*RECORDED DATA*.
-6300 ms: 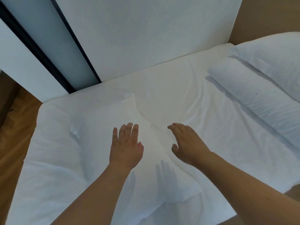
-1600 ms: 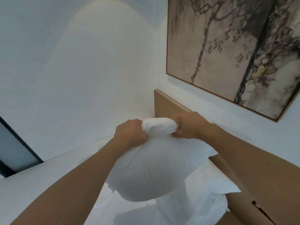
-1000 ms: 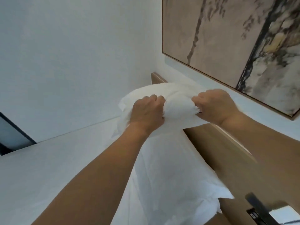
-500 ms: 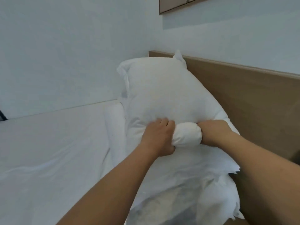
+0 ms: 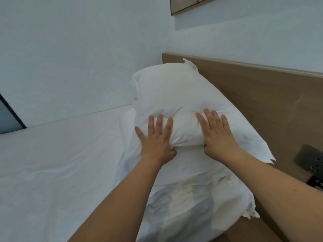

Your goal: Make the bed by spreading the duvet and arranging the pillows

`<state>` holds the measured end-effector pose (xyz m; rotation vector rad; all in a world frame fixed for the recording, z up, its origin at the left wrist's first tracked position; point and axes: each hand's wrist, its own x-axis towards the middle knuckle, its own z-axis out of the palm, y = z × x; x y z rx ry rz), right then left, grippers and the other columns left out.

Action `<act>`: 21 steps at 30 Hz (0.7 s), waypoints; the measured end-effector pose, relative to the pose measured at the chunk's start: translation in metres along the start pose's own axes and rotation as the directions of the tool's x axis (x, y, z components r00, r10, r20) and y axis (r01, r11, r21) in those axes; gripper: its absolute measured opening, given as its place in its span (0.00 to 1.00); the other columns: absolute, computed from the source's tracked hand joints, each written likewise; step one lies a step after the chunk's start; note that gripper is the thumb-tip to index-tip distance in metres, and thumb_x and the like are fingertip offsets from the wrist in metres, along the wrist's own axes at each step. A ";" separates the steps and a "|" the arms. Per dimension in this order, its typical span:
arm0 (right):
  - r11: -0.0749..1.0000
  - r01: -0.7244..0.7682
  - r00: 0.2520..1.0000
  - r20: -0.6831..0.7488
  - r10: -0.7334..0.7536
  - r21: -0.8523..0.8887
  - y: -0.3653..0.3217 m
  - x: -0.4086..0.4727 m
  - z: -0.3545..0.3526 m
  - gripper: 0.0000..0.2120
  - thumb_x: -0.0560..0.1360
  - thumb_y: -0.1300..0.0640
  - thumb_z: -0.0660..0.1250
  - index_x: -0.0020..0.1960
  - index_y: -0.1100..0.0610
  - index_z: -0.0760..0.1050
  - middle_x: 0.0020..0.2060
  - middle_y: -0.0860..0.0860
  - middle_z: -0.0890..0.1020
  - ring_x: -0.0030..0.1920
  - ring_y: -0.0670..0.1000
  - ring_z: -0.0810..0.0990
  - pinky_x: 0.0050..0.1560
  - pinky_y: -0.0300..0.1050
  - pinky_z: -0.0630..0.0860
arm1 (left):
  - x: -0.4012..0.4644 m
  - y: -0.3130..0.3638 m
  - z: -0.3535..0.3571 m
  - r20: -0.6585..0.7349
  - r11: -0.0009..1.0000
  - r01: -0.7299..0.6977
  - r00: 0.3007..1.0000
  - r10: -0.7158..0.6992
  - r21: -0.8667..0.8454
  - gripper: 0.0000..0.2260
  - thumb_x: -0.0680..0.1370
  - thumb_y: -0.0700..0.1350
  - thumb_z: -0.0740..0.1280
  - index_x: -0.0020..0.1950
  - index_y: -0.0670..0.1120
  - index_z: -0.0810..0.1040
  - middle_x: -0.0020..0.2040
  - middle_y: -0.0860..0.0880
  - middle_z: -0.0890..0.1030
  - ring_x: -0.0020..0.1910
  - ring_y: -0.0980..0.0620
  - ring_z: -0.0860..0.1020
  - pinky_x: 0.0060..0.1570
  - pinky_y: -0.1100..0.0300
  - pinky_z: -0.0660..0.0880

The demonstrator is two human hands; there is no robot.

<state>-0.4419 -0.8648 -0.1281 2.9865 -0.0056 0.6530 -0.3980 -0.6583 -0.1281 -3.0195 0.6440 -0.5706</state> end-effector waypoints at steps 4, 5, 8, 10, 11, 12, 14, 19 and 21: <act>1.000 -0.022 1.000 0.004 0.022 -0.007 0.003 0.004 0.000 0.49 0.66 0.61 0.67 0.79 0.54 0.43 0.78 0.58 0.47 0.77 0.61 0.44 0.75 0.57 0.38 | 0.007 -0.003 -0.004 0.005 0.999 -0.031 1.000 0.031 0.017 0.45 0.70 0.63 0.63 0.77 0.55 0.38 0.78 0.47 0.39 0.76 0.41 0.36 0.66 0.26 0.44; 1.000 -0.024 1.000 0.006 0.024 -0.010 0.003 0.005 -0.001 0.48 0.66 0.61 0.66 0.79 0.54 0.43 0.78 0.58 0.47 0.77 0.61 0.44 0.75 0.57 0.38 | 0.008 -0.003 -0.006 0.004 0.999 -0.037 0.999 0.037 0.021 0.45 0.70 0.63 0.63 0.77 0.55 0.38 0.78 0.47 0.39 0.76 0.41 0.36 0.66 0.26 0.44; 0.999 -0.043 0.999 0.008 0.043 -0.026 0.000 0.003 -0.007 0.48 0.67 0.60 0.66 0.79 0.54 0.42 0.78 0.57 0.46 0.77 0.60 0.44 0.75 0.57 0.38 | 0.005 -0.005 -0.008 -0.006 0.999 -0.042 0.999 0.043 0.020 0.44 0.71 0.63 0.63 0.77 0.55 0.38 0.78 0.48 0.40 0.77 0.42 0.38 0.67 0.27 0.44; 0.998 -0.053 0.998 0.039 0.054 -0.022 -0.004 -0.003 -0.013 0.47 0.68 0.60 0.64 0.79 0.55 0.40 0.78 0.57 0.45 0.77 0.60 0.42 0.75 0.56 0.36 | -0.003 -0.008 -0.009 -0.019 0.998 -0.054 0.998 0.054 0.016 0.44 0.71 0.62 0.62 0.77 0.55 0.39 0.79 0.48 0.42 0.77 0.43 0.40 0.68 0.28 0.46; 0.999 -0.051 0.998 0.044 0.052 -0.010 -0.005 -0.005 -0.016 0.46 0.69 0.60 0.63 0.78 0.55 0.39 0.78 0.57 0.44 0.77 0.59 0.41 0.75 0.55 0.35 | -0.007 -0.010 -0.011 -0.027 0.998 -0.065 0.998 0.065 0.016 0.43 0.72 0.63 0.62 0.78 0.55 0.39 0.79 0.48 0.43 0.77 0.43 0.41 0.69 0.29 0.46; 0.999 -0.044 0.998 0.047 0.044 -0.002 -0.007 -0.008 -0.019 0.45 0.70 0.60 0.62 0.78 0.56 0.39 0.78 0.57 0.45 0.77 0.59 0.41 0.75 0.55 0.35 | -0.010 -0.013 -0.013 -0.036 0.997 -0.074 0.997 0.074 0.019 0.42 0.72 0.63 0.62 0.78 0.55 0.40 0.79 0.48 0.44 0.77 0.43 0.42 0.69 0.30 0.45; 1.000 -0.019 0.999 0.041 0.018 0.017 -0.009 -0.013 -0.026 0.44 0.71 0.57 0.62 0.79 0.56 0.40 0.78 0.57 0.45 0.77 0.57 0.42 0.75 0.54 0.35 | -0.016 -0.019 -0.019 -0.062 0.995 -0.083 0.994 0.086 0.046 0.41 0.73 0.66 0.60 0.78 0.55 0.42 0.79 0.47 0.45 0.78 0.43 0.43 0.71 0.34 0.44; 0.988 0.090 0.995 -0.042 -0.085 0.123 -0.020 -0.030 -0.035 0.43 0.70 0.53 0.66 0.79 0.56 0.46 0.78 0.54 0.48 0.78 0.54 0.44 0.76 0.50 0.35 | -0.035 -0.032 -0.021 -0.189 0.993 -0.089 0.977 0.101 0.073 0.36 0.76 0.68 0.53 0.79 0.53 0.48 0.79 0.47 0.52 0.78 0.42 0.49 0.73 0.40 0.45; 0.987 0.100 0.995 -0.032 -0.096 0.124 -0.024 -0.037 -0.037 0.43 0.71 0.52 0.65 0.79 0.55 0.46 0.78 0.53 0.49 0.78 0.53 0.44 0.76 0.50 0.35 | -0.044 -0.033 -0.020 -0.215 0.993 -0.087 0.971 0.101 0.074 0.33 0.77 0.67 0.51 0.79 0.53 0.50 0.79 0.47 0.54 0.77 0.42 0.51 0.74 0.40 0.45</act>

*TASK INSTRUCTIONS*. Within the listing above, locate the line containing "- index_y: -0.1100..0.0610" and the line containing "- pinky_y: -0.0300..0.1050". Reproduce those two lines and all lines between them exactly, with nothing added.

*REPLY TO THE EXERCISE*.
  - index_y: -0.1100..0.0610
  - index_z: -0.0760..0.1050
  - middle_x: 0.0020..0.2060
  - middle_y: -0.0860..0.0860
  - middle_z: -0.0890..0.1020
  - ring_x: -0.0030..0.1920
  - ring_y: -0.0670..0.1000
  - ring_z: -0.0810..0.0990
  - pinky_x: 0.0050..0.1560
  - pinky_y: -0.0300..0.1050

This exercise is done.